- **Description of the task**
Without including any images, output the listing below exactly.

- **Dataset section**
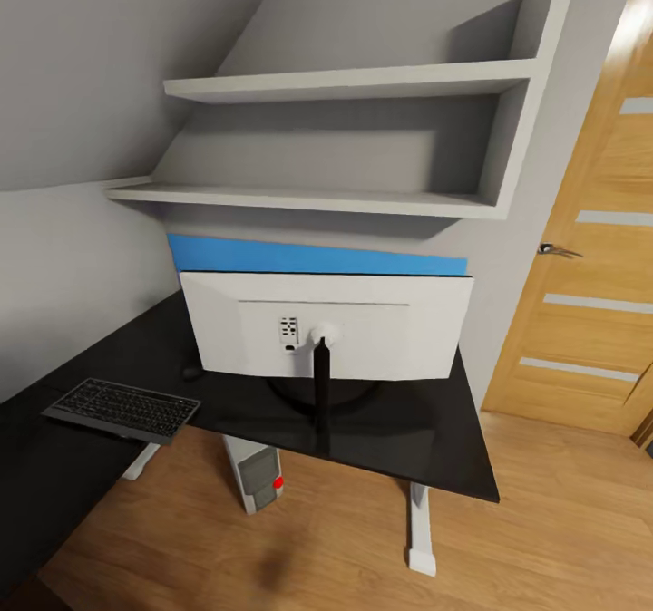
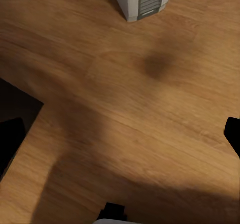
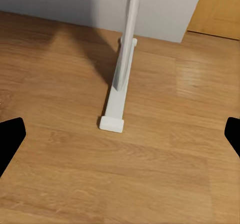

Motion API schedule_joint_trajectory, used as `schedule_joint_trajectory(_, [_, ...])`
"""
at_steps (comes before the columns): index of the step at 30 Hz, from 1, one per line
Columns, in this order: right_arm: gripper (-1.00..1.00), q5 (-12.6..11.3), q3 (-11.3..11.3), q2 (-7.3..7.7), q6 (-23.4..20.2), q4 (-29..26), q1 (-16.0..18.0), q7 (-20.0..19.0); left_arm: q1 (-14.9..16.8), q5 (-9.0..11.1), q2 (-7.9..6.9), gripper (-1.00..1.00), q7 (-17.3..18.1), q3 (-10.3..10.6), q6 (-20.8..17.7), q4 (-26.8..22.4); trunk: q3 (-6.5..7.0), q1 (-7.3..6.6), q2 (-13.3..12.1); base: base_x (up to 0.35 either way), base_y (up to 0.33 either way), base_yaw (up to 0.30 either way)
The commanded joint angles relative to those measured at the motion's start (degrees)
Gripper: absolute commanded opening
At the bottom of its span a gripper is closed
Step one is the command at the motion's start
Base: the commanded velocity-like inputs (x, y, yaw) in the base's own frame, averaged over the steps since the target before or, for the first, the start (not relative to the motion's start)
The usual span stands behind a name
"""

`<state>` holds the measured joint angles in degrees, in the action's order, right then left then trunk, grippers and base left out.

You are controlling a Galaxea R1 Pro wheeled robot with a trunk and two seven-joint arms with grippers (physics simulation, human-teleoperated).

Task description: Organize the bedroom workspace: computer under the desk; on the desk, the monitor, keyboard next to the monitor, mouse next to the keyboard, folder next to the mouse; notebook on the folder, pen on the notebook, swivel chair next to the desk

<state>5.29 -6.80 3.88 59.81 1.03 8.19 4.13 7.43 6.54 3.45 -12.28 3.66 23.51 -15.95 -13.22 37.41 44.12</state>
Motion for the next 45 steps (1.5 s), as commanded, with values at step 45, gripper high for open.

- **Task output**
Motion API schedule_joint_trajectory, used as `schedule_joint_trajectory(_, [_, ...])`
"""
at_steps (comes before the columns): index of the step at 30 Hz, from 1, one per line
Columns, in this order: right_arm: gripper (-1.00..1.00), q5 (-12.6..11.3), q3 (-11.3..11.3), q2 (-7.3..7.7), q6 (-23.4..20.2), q4 (-29..26), q1 (-16.0..18.0), q7 (-20.0..19.0); left_arm: q1 (-14.9..16.8), q5 (-9.0..11.1), q2 (-7.9..6.9), gripper (-1.00..1.00), q7 (-17.3..18.1), q3 (-10.3..10.6), q6 (-20.8..17.7), q4 (-26.8..22.4); trunk: q3 (-6.5..7.0), q1 (-7.3..6.6), q2 (-13.3..12.1); base: base_x (up to 0.35 either way), base_y (up to 0.33 either way), base_yaw (up to 0.30 either way)
The commanded joint angles relative to those measured at the motion's start (degrees)
Gripper: absolute commanded opening
At the bottom of its span a gripper is closed
Step one is the command at the motion's start
Base: the commanded velocity-like inputs (x, y, yaw) in the base's own frame, averaged over the steps since the target before or, for the first, the start (not relative to the motion's start)
The usual span stands behind a name
"""

`<state>` holds the measured joint angles in degrees, in the action's order, right then left then trunk, grippers and base left out.

You are controlling a Galaxea R1 Pro wheeled robot with a trunk and two seven-joint arms with grippers (physics simulation, human-teleoperated).

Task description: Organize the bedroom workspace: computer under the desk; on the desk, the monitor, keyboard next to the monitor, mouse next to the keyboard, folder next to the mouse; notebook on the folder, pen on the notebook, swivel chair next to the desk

<state>5.29 -6.80 3.88 59.81 1.03 8.19 4.13 7.43 6.54 3.45 -12.28 3.66 23.51 -15.95 -13.22 37.41 44.12</state>
Motion for the next 45 steps (1.5 s), as commanded, with values at step 45, gripper high for open.

There's nothing left to add to the answer.